··· COLLECTED DATA ···
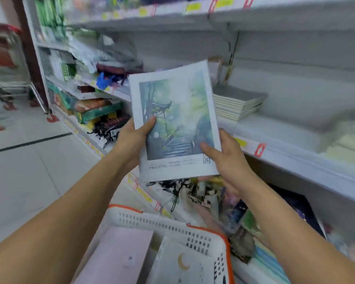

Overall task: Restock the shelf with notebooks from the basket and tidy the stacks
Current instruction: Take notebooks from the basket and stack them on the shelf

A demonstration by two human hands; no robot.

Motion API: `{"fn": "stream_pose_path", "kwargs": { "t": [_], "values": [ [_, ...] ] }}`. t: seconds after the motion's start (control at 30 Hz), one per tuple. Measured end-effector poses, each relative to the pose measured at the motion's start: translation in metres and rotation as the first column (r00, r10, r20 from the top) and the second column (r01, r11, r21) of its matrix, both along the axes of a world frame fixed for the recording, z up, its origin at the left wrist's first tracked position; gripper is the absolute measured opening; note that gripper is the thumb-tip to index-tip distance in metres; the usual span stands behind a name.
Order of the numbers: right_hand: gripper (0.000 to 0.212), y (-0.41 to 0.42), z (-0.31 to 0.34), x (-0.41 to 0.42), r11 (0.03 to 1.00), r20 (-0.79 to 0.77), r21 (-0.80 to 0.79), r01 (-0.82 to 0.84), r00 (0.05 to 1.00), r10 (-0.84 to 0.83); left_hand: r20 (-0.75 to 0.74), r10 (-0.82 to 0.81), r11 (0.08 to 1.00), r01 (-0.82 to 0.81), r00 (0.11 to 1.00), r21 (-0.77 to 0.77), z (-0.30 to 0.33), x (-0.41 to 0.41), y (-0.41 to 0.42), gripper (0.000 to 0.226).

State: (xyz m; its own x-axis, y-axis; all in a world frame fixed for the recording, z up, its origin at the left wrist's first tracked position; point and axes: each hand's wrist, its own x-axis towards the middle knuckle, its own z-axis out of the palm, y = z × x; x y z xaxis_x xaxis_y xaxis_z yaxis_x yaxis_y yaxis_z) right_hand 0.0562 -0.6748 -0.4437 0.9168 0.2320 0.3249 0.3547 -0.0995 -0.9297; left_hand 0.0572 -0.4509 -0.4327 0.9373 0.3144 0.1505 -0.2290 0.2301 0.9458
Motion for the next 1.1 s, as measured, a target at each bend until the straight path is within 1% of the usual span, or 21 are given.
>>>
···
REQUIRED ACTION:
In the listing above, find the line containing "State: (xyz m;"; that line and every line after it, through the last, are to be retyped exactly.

REPLY:
State: (xyz m; its own x-axis, y-axis; all in a world frame fixed for the recording, z up, its origin at the left wrist's first tracked position; point and axes: each hand's wrist, its own x-axis towards the middle knuckle, its own z-axis out of the palm, y = z × x; x y z xaxis_x xaxis_y xaxis_z yaxis_x yaxis_y yaxis_z) right_hand 0.0562 -0.6748 -0.4437 0.9168 0.2320 0.3249 0.3547 -0.0995 -0.9297; left_hand 0.0572 -0.4509 -0.4327 0.9373 0.3144 0.1505 -0.2290 0.2301 0.9458
Motion for the next 1.1 s, as measured, a target at each bend until the straight path is within 1% of the usual span, or 21 are given.
>>>

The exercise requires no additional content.